Para choque de todos, o interrogatório revelou outro nome: Luiza Melencu. Luiza tinha 18 anos e estava desaparecida desde 14 de abril de 2019, três meses antes. As famílias acreditavam que ela poderia ter fugido. Dincă confessou que aplicara o mesmo modus operandi a Luiza — deu-lhe boleia, raptou-a, violou-a e assassinou-a. Guiou a polícia até a uma floresta próxima, onde restos humanos extremamente carbonizados num saco preto foram encontrados. As análises não permitiram o uso de ADN para Luiza, apenas exames antropológicos, ao passo que os restos no barril bateram com a genética de Alexandra.

Protestos, Demissões e a Suspeita de uma Rede

A dor rapidamente transformou-se em fúria. A divulgação das chamadas do 112 fez com que milhares de romenos saíssem às ruas de Bucareste e Caracal. Sentiam-se traídos pelo Estado. A pressão pública forçou demissões em cadeia: o chefe da Polícia Nacional, os chefes locais de Caracal e Olt, e até procuradores perderam os seus cargos. Os manifestantes viam neste caso a face podre de um sistema conivente.
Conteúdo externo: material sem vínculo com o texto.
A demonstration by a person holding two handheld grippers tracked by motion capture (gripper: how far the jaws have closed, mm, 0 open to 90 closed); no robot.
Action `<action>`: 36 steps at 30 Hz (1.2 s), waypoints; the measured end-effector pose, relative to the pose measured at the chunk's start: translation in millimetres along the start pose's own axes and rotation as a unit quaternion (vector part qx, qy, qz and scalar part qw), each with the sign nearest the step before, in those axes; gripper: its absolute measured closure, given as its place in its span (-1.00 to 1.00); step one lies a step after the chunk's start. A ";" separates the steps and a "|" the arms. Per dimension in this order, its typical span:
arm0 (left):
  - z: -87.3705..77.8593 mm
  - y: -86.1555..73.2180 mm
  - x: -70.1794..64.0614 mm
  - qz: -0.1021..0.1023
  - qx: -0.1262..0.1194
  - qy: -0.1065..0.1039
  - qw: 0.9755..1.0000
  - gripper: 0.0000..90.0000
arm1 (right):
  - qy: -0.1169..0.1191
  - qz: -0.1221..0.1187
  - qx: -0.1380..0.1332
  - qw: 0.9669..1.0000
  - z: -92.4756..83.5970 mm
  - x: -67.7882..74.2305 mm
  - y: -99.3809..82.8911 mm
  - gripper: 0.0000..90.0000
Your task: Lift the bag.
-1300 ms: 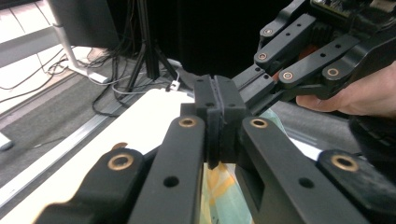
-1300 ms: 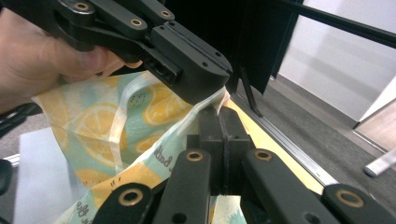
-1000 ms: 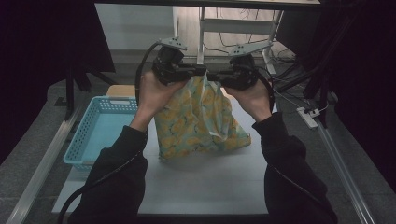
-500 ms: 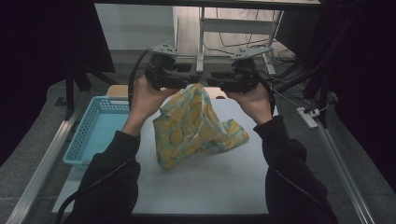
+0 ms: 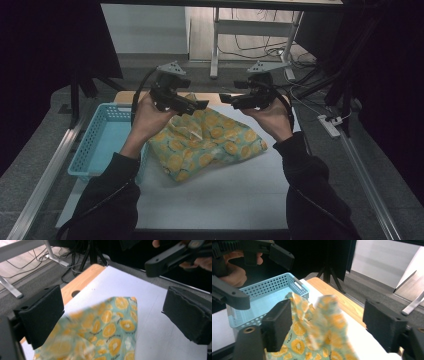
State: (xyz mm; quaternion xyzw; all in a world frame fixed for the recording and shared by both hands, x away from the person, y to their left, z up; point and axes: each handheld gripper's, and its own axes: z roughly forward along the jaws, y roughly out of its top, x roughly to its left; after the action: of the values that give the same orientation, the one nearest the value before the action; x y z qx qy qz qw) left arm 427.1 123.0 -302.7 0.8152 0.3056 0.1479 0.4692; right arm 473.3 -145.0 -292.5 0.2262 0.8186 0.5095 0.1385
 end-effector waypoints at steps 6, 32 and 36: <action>1.8 -18.9 1.2 -0.014 -0.002 -0.010 1.000 -1.00 | 0.006 0.010 0.002 1.000 -1.1 0.8 -13.2 -0.66; -13.7 -99.9 -18.6 -0.023 0.013 -0.019 0.999 -1.00 | 0.006 0.010 0.022 1.000 -15.8 16.5 -82.3 -0.93; -16.0 -111.0 -24.2 -0.020 0.016 -0.015 1.000 -1.00 | 0.007 0.015 0.025 1.000 -18.6 19.0 -93.7 -0.95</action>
State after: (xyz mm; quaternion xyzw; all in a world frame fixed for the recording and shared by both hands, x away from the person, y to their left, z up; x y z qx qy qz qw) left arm 360.1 159.7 -388.3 0.8182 0.3173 0.1215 0.4638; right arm 426.9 -185.2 -368.2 0.2379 0.8286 0.4924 0.1196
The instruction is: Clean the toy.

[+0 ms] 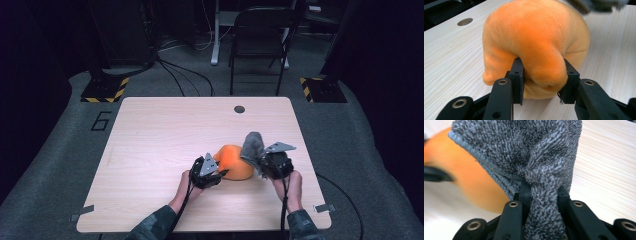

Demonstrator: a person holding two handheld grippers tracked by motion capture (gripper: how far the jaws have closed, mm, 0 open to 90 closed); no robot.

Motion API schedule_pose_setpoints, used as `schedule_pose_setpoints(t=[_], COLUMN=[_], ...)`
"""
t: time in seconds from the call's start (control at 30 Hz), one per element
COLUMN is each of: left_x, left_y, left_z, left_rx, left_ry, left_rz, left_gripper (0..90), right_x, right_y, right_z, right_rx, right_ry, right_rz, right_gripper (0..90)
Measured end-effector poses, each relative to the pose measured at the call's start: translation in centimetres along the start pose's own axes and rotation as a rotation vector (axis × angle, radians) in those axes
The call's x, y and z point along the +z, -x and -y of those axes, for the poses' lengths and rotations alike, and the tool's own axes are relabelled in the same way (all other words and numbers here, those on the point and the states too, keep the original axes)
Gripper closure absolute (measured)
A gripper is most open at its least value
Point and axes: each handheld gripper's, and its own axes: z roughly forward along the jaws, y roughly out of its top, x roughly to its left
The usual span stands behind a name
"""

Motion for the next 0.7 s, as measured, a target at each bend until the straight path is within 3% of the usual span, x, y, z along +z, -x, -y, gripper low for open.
schedule_pose_setpoints(t=[0.1,0.2,0.4,0.7], left_x=[0.0,0.0,0.0,-0.1], left_y=[0.0,0.0,0.2,0.3], left_z=[0.0,0.0,0.1,0.3], left_rx=[0.002,0.003,0.016,0.008], left_ry=[0.001,0.002,0.010,0.044], left_rz=[0.000,-0.002,-0.013,-0.026], left_gripper=[64.0,64.8,70.0,76.3], right_x=[-0.4,0.3,1.8,1.8], right_y=[2.1,3.0,3.2,3.2], right_z=[0.9,1.8,2.6,2.6], right_rx=[0.031,0.059,0.062,0.065], right_ry=[-0.014,-0.060,-0.112,-0.110], right_rz=[0.059,0.083,0.088,0.088], right_gripper=[74.3,74.3,74.2,74.2])
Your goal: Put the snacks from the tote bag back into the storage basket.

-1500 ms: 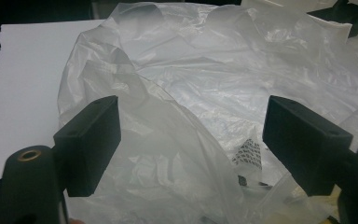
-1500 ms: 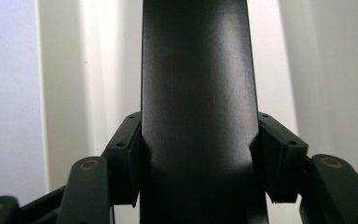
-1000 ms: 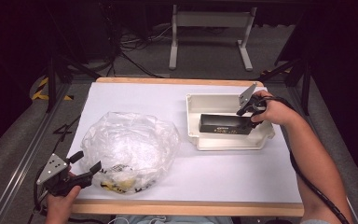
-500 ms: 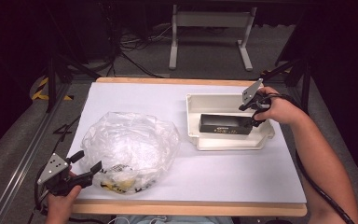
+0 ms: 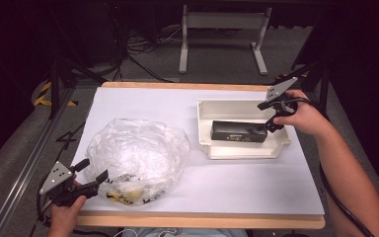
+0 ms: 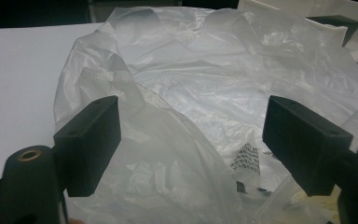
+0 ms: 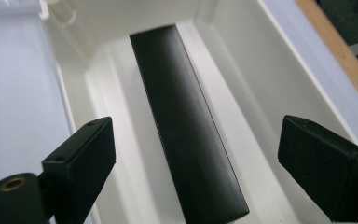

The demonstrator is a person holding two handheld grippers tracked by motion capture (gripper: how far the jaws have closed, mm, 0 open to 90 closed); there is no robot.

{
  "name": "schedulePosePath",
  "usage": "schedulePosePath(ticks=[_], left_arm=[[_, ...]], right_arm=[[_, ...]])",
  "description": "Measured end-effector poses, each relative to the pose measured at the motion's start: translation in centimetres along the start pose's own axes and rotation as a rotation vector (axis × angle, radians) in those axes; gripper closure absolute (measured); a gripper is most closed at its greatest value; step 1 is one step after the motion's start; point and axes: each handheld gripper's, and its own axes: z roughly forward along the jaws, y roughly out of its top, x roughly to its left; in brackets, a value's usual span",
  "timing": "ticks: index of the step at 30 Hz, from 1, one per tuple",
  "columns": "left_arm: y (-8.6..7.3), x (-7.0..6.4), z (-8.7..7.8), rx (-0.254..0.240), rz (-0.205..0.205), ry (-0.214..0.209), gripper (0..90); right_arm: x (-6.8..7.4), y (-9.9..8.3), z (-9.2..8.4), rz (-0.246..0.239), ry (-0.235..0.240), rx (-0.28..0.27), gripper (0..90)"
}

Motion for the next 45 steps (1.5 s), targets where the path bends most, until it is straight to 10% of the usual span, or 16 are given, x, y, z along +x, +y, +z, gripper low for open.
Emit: schedulePosePath(ticks=[5,20,45], left_arm=[[0.1,-0.1,0.3,0.001,0.008,-0.007,20.2],[0.2,-0.2,0.5,0.004,0.004,-0.016,20.1],[0.2,-0.3,0.3,0.004,0.010,-0.016,20.1]], right_arm=[[1.3,-0.8,-1.5,0.046,-0.038,-0.107,9.5],[6.0,-1.6,-3.7,0.140,-0.107,-0.199,6.2],[14.1,-4.5,-1.1,0.143,-0.168,-0.285,5.9]])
A investigação prosseguiu e desvendou outro elemento perturbador: Ștefan Risipițeanu, vizinho de Dincă de 46 anos, foi identificado como participante ativo, forçando-se sobre Luiza junto ao assassino. Mas seria o caso de apenas dois monstros isolados?

Vários aspetos inquietam as famílias e os investigadores independentes até hoje. As famílias receberam chamadas telefónicas anónimas de indivíduos com vozes distintas, detalhando sordidamente o que acontecia às jovens no cativeiro, sugerindo que o crime poderia envolver uma rede de extorsão e exploração íntima. Na casa de Dincă encontraram o ADN de pelo menos três outras mulheres não identificadas, indicando que a escala do horror poderia ser muito maior. No entanto, a polícia oficial encerrou essa teoria, por “falta de provas”.

O Desfecho Judicial de uma Ferida Aberta

Após quatro longos anos e portas encerradas ao público devido à natureza brutal do caso, o desfecho judicial chegou. A 30 de maio de 2023, o Tribunal de Apelação de Craiova ditou a sentença final e irrevogável: Gheorghe Dincă foi condenado a 30 anos de prisão, o máximo legal na Roménia para a sua idade. O vizinho cúmplice, Ștefan Risipițeanu, viu a pena fixada em 12 anos.

Apesar das condenações, a paz nunca regressará totalmente a Caracal. O sorriso de Alexandra Măceșanu apagou-se numa noite de solidão terrível, num país cujos agentes riram do seu desespero no momento mais crucial. O caso Dincă não será apenas lembrado pelos crimes perversos de um indivíduo, mas pelo eco assombroso de uma rapariga de 15 anos a pedir para viver, e por uma burocracia que escolheu não a ouvir.